- [YOUR INSTRUCTIONS] In this exercise, return the whole listing exactly, excluding any images.

- [RECORDED INFORMATION]
- - -

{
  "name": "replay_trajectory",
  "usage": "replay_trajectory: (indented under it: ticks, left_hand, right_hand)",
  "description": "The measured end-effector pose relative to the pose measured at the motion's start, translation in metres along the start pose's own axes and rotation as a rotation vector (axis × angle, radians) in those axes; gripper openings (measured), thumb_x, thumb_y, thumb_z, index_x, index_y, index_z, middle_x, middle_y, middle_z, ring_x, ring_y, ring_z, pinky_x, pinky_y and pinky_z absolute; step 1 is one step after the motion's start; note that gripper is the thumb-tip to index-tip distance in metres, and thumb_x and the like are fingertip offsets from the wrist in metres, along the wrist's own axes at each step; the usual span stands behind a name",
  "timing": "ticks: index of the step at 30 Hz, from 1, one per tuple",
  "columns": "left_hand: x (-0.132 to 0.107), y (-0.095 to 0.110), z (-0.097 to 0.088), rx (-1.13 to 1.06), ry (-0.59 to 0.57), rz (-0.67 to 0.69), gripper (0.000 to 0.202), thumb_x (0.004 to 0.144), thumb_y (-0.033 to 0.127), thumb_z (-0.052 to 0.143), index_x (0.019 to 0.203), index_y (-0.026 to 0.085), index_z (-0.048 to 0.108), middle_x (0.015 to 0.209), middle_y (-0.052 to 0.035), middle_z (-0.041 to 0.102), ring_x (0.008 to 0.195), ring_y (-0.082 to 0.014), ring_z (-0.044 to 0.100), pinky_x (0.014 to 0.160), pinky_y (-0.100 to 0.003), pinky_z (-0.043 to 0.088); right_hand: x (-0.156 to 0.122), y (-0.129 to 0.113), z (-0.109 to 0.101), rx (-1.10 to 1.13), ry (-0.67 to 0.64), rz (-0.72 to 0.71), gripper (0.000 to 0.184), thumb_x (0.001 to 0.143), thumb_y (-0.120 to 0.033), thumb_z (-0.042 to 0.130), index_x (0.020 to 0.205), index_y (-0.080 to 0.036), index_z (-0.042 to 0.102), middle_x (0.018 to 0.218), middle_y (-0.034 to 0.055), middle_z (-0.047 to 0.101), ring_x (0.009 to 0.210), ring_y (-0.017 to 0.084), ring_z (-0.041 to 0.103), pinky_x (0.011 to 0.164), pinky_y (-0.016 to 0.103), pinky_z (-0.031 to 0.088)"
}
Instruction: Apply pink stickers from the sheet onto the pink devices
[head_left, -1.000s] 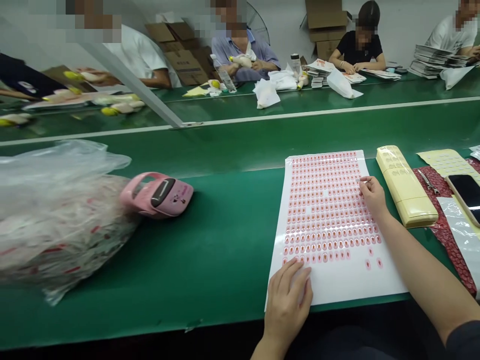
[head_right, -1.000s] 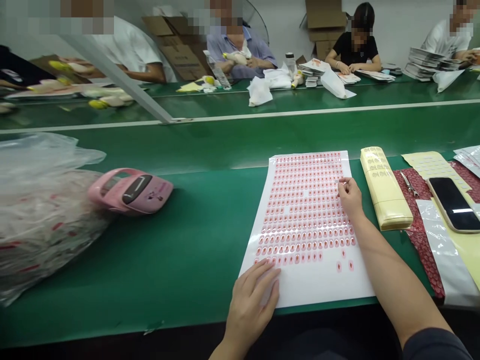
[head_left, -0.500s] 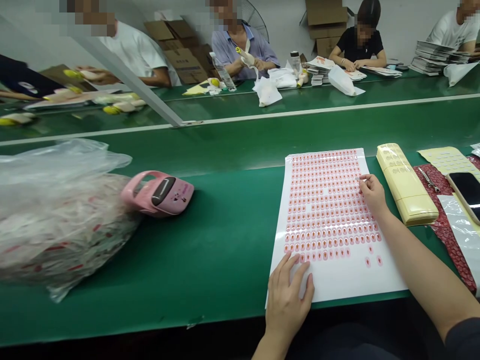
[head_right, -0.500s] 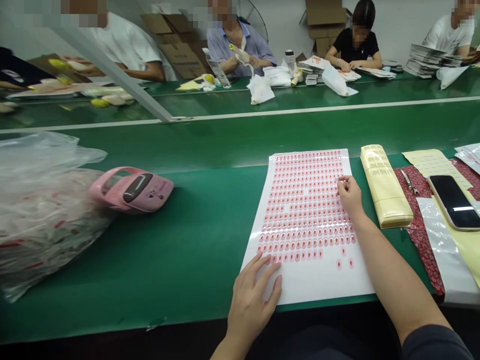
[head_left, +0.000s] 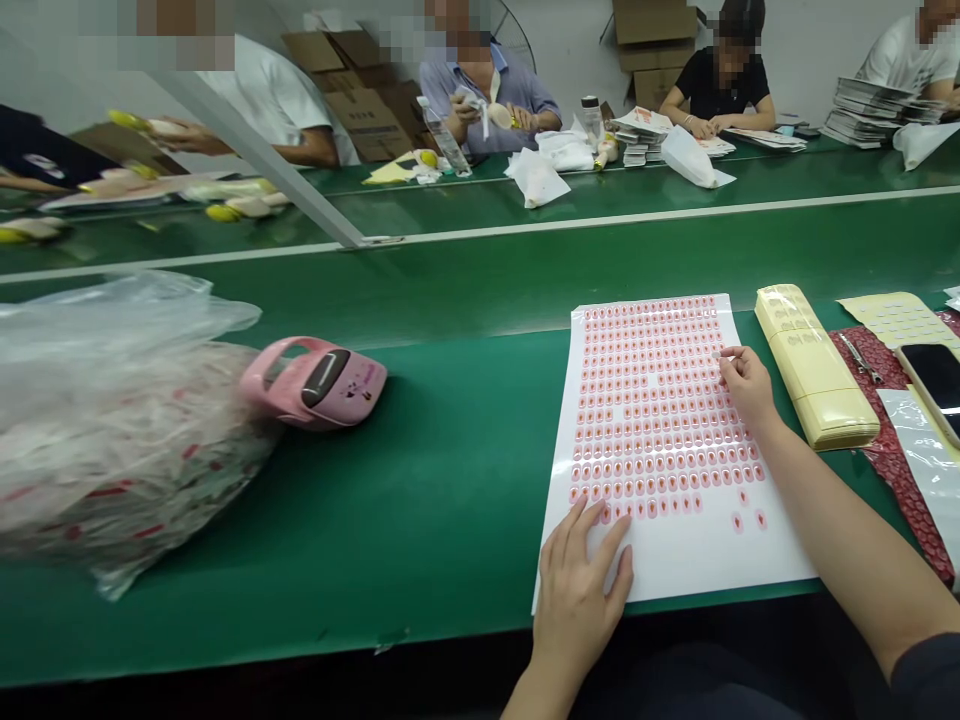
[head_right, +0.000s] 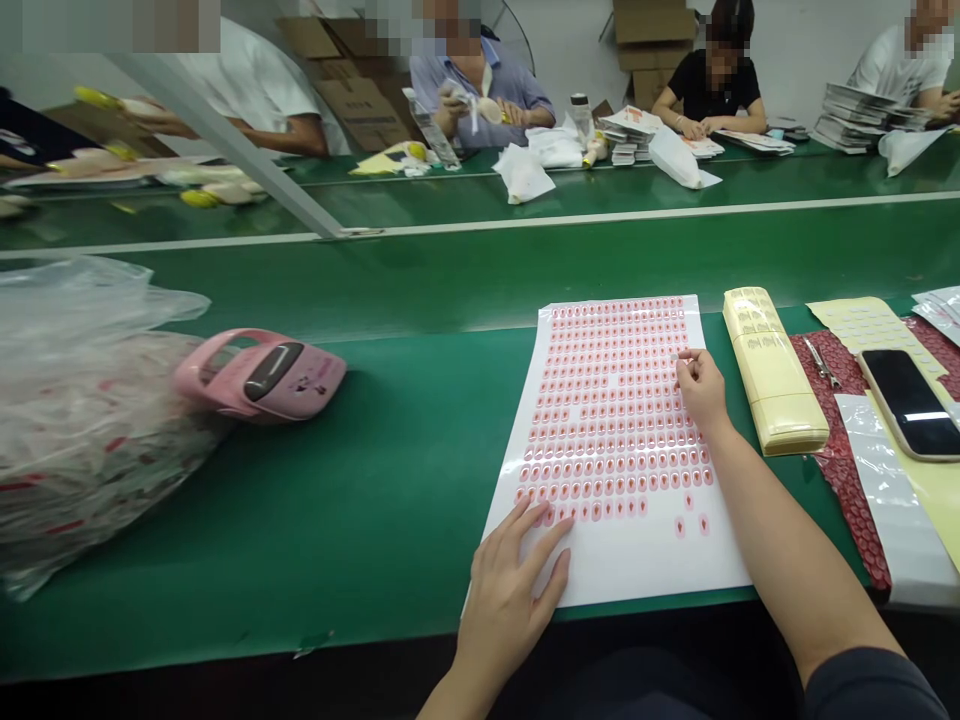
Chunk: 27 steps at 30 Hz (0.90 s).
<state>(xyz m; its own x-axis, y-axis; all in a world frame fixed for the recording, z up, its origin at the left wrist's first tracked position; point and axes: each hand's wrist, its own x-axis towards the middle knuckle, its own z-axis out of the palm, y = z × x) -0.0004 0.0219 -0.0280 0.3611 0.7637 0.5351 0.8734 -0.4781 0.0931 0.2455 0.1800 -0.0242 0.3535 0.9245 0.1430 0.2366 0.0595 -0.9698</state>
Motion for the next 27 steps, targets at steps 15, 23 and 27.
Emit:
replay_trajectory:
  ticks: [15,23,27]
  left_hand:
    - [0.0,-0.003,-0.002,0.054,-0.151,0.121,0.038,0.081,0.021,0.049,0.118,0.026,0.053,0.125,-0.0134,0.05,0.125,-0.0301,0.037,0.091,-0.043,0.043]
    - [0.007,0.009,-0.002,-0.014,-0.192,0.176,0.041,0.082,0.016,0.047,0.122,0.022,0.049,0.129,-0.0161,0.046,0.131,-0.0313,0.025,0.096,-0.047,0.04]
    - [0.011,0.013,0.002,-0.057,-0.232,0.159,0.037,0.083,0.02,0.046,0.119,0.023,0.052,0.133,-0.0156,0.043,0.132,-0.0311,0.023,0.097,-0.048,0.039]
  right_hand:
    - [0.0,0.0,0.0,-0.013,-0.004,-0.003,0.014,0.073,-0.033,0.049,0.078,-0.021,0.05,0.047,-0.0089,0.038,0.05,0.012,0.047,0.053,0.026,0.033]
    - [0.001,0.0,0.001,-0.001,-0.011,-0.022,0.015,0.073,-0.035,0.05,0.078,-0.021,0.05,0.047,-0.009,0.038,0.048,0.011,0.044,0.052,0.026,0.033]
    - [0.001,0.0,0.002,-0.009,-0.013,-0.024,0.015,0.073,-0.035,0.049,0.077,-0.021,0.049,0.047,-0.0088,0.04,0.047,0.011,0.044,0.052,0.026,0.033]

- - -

- [RESPONSE BOX]
{
  "name": "replay_trajectory",
  "usage": "replay_trajectory: (indented under it: ticks, left_hand, right_hand)",
  "description": "The measured end-effector pose relative to the pose measured at the motion's start, translation in metres along the start pose's own axes and rotation as a rotation vector (axis × angle, radians) in those axes; gripper openings (measured), thumb_x, thumb_y, thumb_z, index_x, index_y, index_z, middle_x, middle_y, middle_z, ring_x, ring_y, ring_z, pinky_x, pinky_y and pinky_z absolute; step 1 is one step after the motion's start; note that gripper is the thumb-tip to index-tip distance in metres, and thumb_x and the like are fingertip offsets from the wrist in metres, along the wrist's own axes at each step; the usual span stands behind a name",
  "timing": "ticks: index of the step at 30 Hz, from 1, one per tuple",
  "columns": "left_hand: x (-0.132 to 0.107), y (-0.095 to 0.110), z (-0.097 to 0.088), rx (-1.13 to 1.06), ry (-0.59 to 0.57), rz (-0.67 to 0.69), gripper (0.000 to 0.202), thumb_x (0.004 to 0.144), thumb_y (-0.033 to 0.127), thumb_z (-0.052 to 0.143), index_x (0.019 to 0.203), index_y (-0.026 to 0.085), index_z (-0.048 to 0.108), middle_x (0.015 to 0.209), middle_y (-0.052 to 0.035), middle_z (-0.041 to 0.102), ring_x (0.008 to 0.195), ring_y (-0.082 to 0.014), ring_z (-0.044 to 0.100), pinky_x (0.014 to 0.160), pinky_y (-0.100 to 0.003), pinky_z (-0.043 to 0.088); right_hand: x (-0.156 to 0.122), y (-0.129 to 0.113), z (-0.109 to 0.101), rx (-1.10 to 1.13), ry (-0.67 to 0.64), rz (-0.72 to 0.71), gripper (0.000 to 0.184), thumb_x (0.001 to 0.143), thumb_y (-0.120 to 0.033), thumb_z (-0.042 to 0.130), index_x (0.020 to 0.205), index_y (-0.080 to 0.036), index_z (-0.042 to 0.102), middle_x (0.018 to 0.218), middle_y (-0.034 to 0.055), middle_z (-0.047 to 0.101), ring_x (0.009 to 0.210), ring_y (-0.017 to 0.084), ring_z (-0.041 to 0.103), pinky_x (0.011 to 0.164), pinky_y (-0.016 to 0.103), pinky_z (-0.031 to 0.088)"
}
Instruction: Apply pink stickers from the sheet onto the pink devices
[head_left, -1.000s] 
[head_right, -1.000s] 
[head_left, -0.500s] 
[head_right, -0.500s] 
[head_left, +0.000s] 
[head_right, +0.000s] 
Chunk: 27 steps at 30 Hz (0.90 s).
<state>(xyz m; its own x-axis, y-axis; all in a world frame fixed for the recording, z up, its origin at the left wrist's first tracked position; point and axes: each hand's wrist, its own x-axis towards the middle knuckle, its own z-axis out of the palm, y = z × x) -0.0004 0.0219 -0.0280 0.3611 0.7637 0.5351 0.8734 -0.4781 0.0931 0.2455 0.1800 -0.0242 0.3535 0.9245 0.1430 0.2366 0.0595 -0.9698</state>
Motion for the next 27 steps, targets at steps 15, 23 and 27.
Emit:
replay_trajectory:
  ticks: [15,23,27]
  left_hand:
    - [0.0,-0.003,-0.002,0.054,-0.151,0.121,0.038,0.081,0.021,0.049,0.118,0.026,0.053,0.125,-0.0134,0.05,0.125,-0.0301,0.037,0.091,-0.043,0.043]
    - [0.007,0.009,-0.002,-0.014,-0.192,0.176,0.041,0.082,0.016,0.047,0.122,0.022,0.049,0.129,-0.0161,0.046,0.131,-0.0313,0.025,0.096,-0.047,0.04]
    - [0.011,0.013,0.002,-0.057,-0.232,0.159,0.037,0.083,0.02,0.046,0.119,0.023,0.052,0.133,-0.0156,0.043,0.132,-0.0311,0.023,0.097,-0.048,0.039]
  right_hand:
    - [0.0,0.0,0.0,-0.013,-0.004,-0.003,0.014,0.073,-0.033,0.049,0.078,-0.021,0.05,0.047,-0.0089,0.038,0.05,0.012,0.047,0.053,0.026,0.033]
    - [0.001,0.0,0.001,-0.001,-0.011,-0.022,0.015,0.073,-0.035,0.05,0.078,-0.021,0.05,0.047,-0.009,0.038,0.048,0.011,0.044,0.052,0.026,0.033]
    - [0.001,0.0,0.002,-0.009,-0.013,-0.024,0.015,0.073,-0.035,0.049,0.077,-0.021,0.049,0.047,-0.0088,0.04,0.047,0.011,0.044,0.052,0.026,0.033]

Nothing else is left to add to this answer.